# YOUR GOAL
Repeat every line below exactly as it reads.

### STORED DATA ###

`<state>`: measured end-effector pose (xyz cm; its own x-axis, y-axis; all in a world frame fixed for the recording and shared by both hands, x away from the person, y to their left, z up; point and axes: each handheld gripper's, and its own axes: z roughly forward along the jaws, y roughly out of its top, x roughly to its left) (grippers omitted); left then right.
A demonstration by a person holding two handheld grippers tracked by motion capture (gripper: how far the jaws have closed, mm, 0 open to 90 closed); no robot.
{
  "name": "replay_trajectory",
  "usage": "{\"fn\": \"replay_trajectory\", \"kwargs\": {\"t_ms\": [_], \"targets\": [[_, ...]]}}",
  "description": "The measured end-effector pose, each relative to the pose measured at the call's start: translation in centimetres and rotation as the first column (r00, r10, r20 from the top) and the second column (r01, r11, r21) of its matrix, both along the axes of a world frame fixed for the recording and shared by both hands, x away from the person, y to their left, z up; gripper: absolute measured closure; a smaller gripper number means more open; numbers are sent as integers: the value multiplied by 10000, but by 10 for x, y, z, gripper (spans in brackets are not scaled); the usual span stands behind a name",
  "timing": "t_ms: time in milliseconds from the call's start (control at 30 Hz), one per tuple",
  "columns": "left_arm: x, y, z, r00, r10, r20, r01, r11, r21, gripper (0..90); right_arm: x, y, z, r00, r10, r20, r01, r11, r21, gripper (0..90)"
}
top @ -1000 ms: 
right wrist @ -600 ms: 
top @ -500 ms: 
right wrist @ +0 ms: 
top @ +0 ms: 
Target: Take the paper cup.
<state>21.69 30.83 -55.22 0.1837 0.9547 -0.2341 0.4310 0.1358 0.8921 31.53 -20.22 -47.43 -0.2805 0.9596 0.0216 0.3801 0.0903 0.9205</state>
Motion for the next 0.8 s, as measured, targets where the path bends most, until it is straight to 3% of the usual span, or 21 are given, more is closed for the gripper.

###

# SOLUTION TO THIS PROBLEM
`<state>`: measured end-effector pose (xyz cm; its own x-axis, y-axis; all in a world frame fixed for the recording and shared by both hands, x away from the person, y to their left, z up; point and axes: each handheld gripper's, and its own axes: z roughly forward along the jaws, y roughly out of its top, x roughly to its left) (grippers omitted); left then right.
A demonstration by a person holding two handheld grippers tracked by motion capture (gripper: how far the jaws have closed, mm, 0 open to 90 closed); no robot.
{
  "name": "replay_trajectory",
  "usage": "{\"fn\": \"replay_trajectory\", \"kwargs\": {\"t_ms\": [_], \"targets\": [[_, ...]]}}",
  "description": "The measured end-effector pose, each relative to the pose measured at the call's start: translation in centimetres and rotation as the first column (r00, r10, r20 from the top) and the second column (r01, r11, r21) of its matrix, both along the axes of a world frame fixed for the recording and shared by both hands, x away from the person, y to their left, z up; gripper: absolute measured closure; a smaller gripper number means more open; numbers are sent as integers: the value multiplied by 10000, but by 10 for x, y, z, gripper (spans in brackets are not scaled); the usual span stands behind a name",
  "timing": "t_ms: time in milliseconds from the call's start (control at 30 Hz), one per tuple",
  "columns": "left_arm: x, y, z, r00, r10, r20, r01, r11, r21, gripper (0..90); right_arm: x, y, z, r00, r10, r20, r01, r11, r21, gripper (0..90)"
}
top @ -1000 ms: 
right wrist @ -600 ms: 
top @ -500 ms: 
right wrist @ +0 ms: 
top @ +0 ms: 
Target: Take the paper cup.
<state>21.69 30.83 -55.22 0.1837 0.9547 -0.2341 0.4310 0.1358 0.8921 31.53 -20.22 -47.43 -0.2805 0.9596 0.0216 0.3801 0.0903 0.9205</state>
Motion for the next 0.8 s, as measured, targets where the path bends most, until it is straight to 3% of the usual span, or 21 are given, more is closed for the gripper.

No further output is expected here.